Taxpayers pay tax. Welfare claimants - which includes pensioners - are paid out of that pot again or benefit from 'services'. And if they don't think they are getting good value for money, with LVT (which would be proportional to property values) they can always trade down to a smaller property or a cheaper area.

You make the mistake of confusing council tax (which as mentioned contains a large poll tax element, in other words, no matter where you live you have to pay it) with Land Value Tax, which, by definition, would be much less than Council Tax in less desirable areas (and much more in desirable areas).

AntiCitizenOne said...

You could also have the LVT @7% and fund a citizens dividend, and practically guarantee no more bust in (initial) house affordability.

Anne Onymous said...

MW. You are completely wrong, and clearly do not collect VAT for the state ( sarky bit over). When I trade, my customers are other businesses. The option to voluntarily register for VAT is there even if trading below the threshold incidentally.

If I turn tuppence or ten millions, I add VAT at any rate under the sun. I send that money to the Customs and Excise. It is a levy, a surcharge, its NOT my money.

The next guy in the chain, to whom I have sold the goods or services reclaims that bit of tax I charged him when he makes his VAT return. If he is selling something VAT zeroed, or exports, he may get money back. If he sells VATable supplies he adds the surcharge to his bill and sends that cash to the Customs.

Neither he, nor I actually paid any tax. The tax is only borne ultimately by end consumers. Everyone else in the chain reclaims the input tax.

Your original hypethesis is factually incorrect. Now rant about different taxes all you like, but read up how VAT works before attacking one of the few efficient taxes.

Mark Wadsworth said...

Anne, I know perfectly well how VAT is supposed to function and all the maths and exemptions and stuff. I do this for a living.

What you overlook is that there is a big difference between the legal and economic incidence of a tax.

I invite you to imagine that you are carrying out a non-VAT-able business (like making and selling cakes, which are VAT-zero rated).

Let's ignore the input tax reclaim complications and assume you grow the wheat, grind the flour, bake the cakes and sell them from your own premises.

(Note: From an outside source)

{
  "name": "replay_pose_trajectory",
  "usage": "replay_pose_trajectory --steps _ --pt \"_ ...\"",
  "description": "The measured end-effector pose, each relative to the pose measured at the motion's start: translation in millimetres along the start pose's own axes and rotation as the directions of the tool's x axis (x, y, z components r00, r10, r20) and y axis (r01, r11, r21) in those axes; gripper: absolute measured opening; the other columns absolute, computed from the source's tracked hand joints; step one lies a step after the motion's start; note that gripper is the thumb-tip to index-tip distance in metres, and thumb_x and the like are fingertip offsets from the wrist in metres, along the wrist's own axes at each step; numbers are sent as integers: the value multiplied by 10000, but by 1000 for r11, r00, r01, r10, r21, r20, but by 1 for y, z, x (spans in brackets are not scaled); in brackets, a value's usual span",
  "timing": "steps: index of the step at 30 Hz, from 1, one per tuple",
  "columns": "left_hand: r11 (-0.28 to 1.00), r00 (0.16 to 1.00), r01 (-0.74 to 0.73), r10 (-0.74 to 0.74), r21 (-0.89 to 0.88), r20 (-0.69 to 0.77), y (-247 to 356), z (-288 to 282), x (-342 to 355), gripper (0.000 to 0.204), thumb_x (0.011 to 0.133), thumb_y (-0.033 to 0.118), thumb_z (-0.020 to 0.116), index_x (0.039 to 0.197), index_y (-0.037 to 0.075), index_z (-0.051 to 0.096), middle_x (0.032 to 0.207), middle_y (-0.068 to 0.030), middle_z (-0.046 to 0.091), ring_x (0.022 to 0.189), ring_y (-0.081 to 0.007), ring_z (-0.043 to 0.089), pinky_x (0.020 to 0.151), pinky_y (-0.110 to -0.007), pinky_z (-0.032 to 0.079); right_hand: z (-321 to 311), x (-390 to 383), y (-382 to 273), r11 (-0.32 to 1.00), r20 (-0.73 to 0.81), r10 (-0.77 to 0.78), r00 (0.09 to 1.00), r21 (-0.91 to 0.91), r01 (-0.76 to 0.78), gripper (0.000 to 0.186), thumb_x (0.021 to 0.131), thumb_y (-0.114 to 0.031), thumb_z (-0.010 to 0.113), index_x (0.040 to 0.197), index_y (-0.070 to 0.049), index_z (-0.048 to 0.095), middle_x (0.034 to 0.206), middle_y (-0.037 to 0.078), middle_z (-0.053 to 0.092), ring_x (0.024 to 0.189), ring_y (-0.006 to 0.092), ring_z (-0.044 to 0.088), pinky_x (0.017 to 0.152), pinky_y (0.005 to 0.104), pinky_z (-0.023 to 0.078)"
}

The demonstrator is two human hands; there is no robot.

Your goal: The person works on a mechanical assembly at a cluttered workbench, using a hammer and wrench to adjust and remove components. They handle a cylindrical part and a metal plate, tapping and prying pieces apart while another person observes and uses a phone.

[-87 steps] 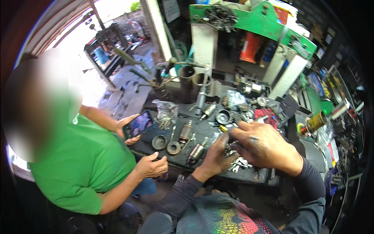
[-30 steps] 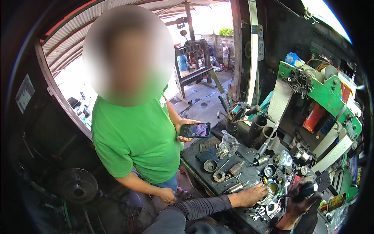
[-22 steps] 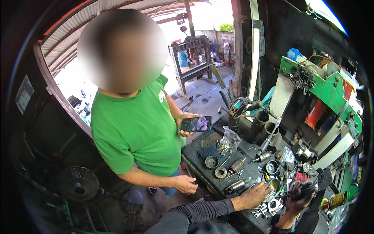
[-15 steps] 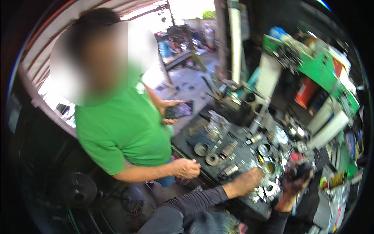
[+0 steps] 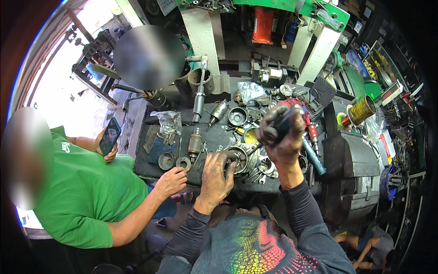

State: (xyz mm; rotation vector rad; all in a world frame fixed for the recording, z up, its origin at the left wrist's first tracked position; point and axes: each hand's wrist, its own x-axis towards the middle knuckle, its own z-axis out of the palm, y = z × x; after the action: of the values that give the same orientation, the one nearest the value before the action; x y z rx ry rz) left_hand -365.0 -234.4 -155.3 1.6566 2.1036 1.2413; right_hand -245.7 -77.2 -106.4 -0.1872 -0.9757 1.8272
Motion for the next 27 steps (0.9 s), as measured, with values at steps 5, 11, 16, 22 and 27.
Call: replay_pose_trajectory --steps 5,11,16,22,27 --pt "999 1000 -1 1 32 -3 3 5 -9 201 860 70 721 1050 11 698 1041 -158 715 996 -359 641 911 -436 505 6 6 23 968 61 96 994 -237 -79 645 972 -668 610 961 -23 589 594 -27 405 484 78 379 479 258 342" --pt "998 999 1 2 61 -38 4 11 -8 296 821 57 715 1113 9 702 998 -168 703 958 -360 627 901 -440 496 6 19 32 931 91 196 976 -330 -156 632 988 -664 585 932 -34 581 570 -28 391 461 74 389 445 248 346" --pt "988 998 45 -51 150 38 9 13 -3 416 825 79 700 1232 -7 686 1013 -192 698 959 -369 618 910 -447 494 -6 48 42 904 -185 383 905 -124 -408 621 972 -693 586 825 -91 549 536 -45 333 416 82 326 407 256 296" --pt "981 994 48 -65 190 86 10 14 2 439 837 130 681 1254 -5 679 1028 -218 690 971 -389 610 943 -473 481 -23 62 47 846 -285 530 799 115 -520 634 963 -716 579 773 -113 538 529 -56 279 408 88 247 399 268 244" --pt "979 987 60 -87 193 133 7 12 6 455 828 148 681 1243 -38 672 1024 -229 673 992 -391 597 952 -478 468 -11 44 41 937 -169 340 925 -29 -349 627 994 -696 540 813 -97 533 529 -42 312 407 87 275 396 262 265"
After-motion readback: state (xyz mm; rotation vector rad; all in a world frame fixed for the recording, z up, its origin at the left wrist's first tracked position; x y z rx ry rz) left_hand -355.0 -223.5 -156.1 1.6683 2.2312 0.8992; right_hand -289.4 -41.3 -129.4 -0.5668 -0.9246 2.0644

The government then decides that cakes are VAT-able (like biscuits).

Do you seriously think that you can just put up your prices by the full 15%?

Maybe you can pass on half the cost, let's say. So the end effect is that prices to the consumer go up, which means that your turnover is depressed doubly - firstly because part of your turnover now goes to the taxmand and secondly because the price increase leads to a fall in demand.

So output decreases and your after-tax profits go down. I don't call that 'efficient'.

There are some commodities where demand is price inelastic (fags, booze, petrol, domestic power) and so a sales-tax is mainly borne by the consumer. But where demand is price-elastic, much more of the tax is borne by the producer.

Mark Wadsworth said...

Anne, simple maths will also tell you that VAT is a tax on gross margins.

Let's assume a perfectly ordinary VAT-able business that buys e.g. furniture and sells it to individuals.

He buys item for £100 + £15 VAT.
He sells item for £200 + £30 VAT.

His cashflows are:
purchases (gross) -£115
Sales (gross) +£230
VAT liability (£30 - £15) -£15.
Retained £100 (to cover overheads and salaries).

If we replaced VAT with a 13.04% tax on gross margins, the cash flows are:

Purchases -£115
Sales + £230
Hence gross margin £115.
Gross margin tax (13.04% x £115) = -£15.
Retained £100.

In other words, although the legal incidence might change, the level of the tax does not.
----------------------
Further, UK VAT receipts are £80 billion per annum and UK corporation tax receipts are £40 billion per annum. Remember that half of businesses are exempt or zero-rated for one reason or another.

So the half of businesses that are VAT-able pay FOUR TIMES AS MUCH VAT as they do corporation tax. Do you sincerely believe that VAT has no dampening effect on the economy?